I will never be the hipster music snob that I so aspired to be in high school. I will never be the one you go to for the newest, indie-est bands and sounds. I will never be the one who the cool music store guys nod conspiratorially at, knowing that you two belong to a secret society that others can only gawk and wonder at. I, unlike all of those kids, would always eschew Radiohead for REM, will wax nostalgic at Indigo Girls songs, and have to hide my mopey emo albums when friends come by.

After many years of wrestling with my musical taste shortcomings, I have finally come to terms with the fact that I am an emotional ninny when it comes to music.
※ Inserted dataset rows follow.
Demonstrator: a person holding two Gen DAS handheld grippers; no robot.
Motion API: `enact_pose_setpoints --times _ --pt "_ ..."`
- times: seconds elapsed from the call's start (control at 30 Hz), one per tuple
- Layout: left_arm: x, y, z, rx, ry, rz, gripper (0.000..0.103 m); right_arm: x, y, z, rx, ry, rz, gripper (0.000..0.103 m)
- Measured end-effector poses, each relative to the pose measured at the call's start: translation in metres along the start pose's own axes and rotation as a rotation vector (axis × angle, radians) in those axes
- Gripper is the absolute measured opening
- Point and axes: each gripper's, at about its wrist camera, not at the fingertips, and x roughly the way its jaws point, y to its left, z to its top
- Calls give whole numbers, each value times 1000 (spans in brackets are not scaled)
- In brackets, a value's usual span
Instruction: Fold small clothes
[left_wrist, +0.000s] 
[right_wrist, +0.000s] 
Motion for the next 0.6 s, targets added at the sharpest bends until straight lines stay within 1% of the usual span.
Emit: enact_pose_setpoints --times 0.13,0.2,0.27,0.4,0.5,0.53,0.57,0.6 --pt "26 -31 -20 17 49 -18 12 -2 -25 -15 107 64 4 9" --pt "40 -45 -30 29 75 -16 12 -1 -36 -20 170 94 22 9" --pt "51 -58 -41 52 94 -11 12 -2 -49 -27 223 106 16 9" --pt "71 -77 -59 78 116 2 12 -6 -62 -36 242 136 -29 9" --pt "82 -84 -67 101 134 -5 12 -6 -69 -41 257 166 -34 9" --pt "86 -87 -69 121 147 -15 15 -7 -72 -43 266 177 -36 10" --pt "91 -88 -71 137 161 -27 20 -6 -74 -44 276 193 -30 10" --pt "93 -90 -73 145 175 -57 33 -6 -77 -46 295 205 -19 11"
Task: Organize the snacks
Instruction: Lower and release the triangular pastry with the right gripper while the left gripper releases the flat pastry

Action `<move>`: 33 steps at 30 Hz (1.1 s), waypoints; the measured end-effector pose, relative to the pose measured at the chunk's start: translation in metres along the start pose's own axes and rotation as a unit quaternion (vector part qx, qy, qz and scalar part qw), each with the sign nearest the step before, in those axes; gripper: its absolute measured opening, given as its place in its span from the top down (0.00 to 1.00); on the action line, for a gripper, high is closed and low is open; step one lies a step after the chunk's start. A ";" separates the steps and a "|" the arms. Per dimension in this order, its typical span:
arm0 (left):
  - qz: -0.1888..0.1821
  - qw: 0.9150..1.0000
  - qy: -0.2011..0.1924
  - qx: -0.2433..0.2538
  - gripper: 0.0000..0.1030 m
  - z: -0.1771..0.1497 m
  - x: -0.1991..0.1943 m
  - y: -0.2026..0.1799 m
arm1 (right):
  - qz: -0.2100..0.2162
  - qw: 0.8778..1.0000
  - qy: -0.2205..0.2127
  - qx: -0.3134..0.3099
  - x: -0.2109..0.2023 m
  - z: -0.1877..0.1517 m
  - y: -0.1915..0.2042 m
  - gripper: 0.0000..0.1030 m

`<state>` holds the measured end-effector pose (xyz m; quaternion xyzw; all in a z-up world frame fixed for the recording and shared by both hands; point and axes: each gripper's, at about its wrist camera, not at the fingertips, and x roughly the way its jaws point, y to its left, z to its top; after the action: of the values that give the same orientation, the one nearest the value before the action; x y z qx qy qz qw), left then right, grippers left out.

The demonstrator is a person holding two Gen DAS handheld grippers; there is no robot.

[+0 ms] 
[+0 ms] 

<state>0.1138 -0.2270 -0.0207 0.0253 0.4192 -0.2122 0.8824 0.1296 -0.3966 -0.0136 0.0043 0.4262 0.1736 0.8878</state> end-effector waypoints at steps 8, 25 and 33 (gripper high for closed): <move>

It's almost as if means too much to me to care about the musical competency of whoever is behind it. The combination of a unique voice and a poetic turn of phrase will get me every time.

I am such a boy about most things in life; only my closest friends know when something has upset me, and sometimes I don't even confide in them. Yet something about The Magnetic Fields' "The Book of Love" brings tears to my eyes up every time I hear it. I will also spend hours listening to one song over and over like a love-sick twelve year old, and it's usually something that I've already loved for years. My reaction to music is completely visceral and one of the only facets in my life where I don't feel I have to edit my emotions. Anything that has the power to make me foget to intellectualize every feeling is powerful stuff indeed.

Philip Larkin has been one of my favorite poets for years now, and when I found this, it blew me away. It
s one of those small miracles that we read poetry for. I would love to go into all the subtleties that he offers up, or how I think music and love are really two sides of the same coin, but that's boring and not nearly as nice as reading this poem over a fifth time. By the way, one of my favorite phrases of all time, "stubbly with goodness" comes from Mr. Larkin. Yay for him, and yay for Damien Rice's "Cold Water" which has been playing on repeat for longer than is humanly possible.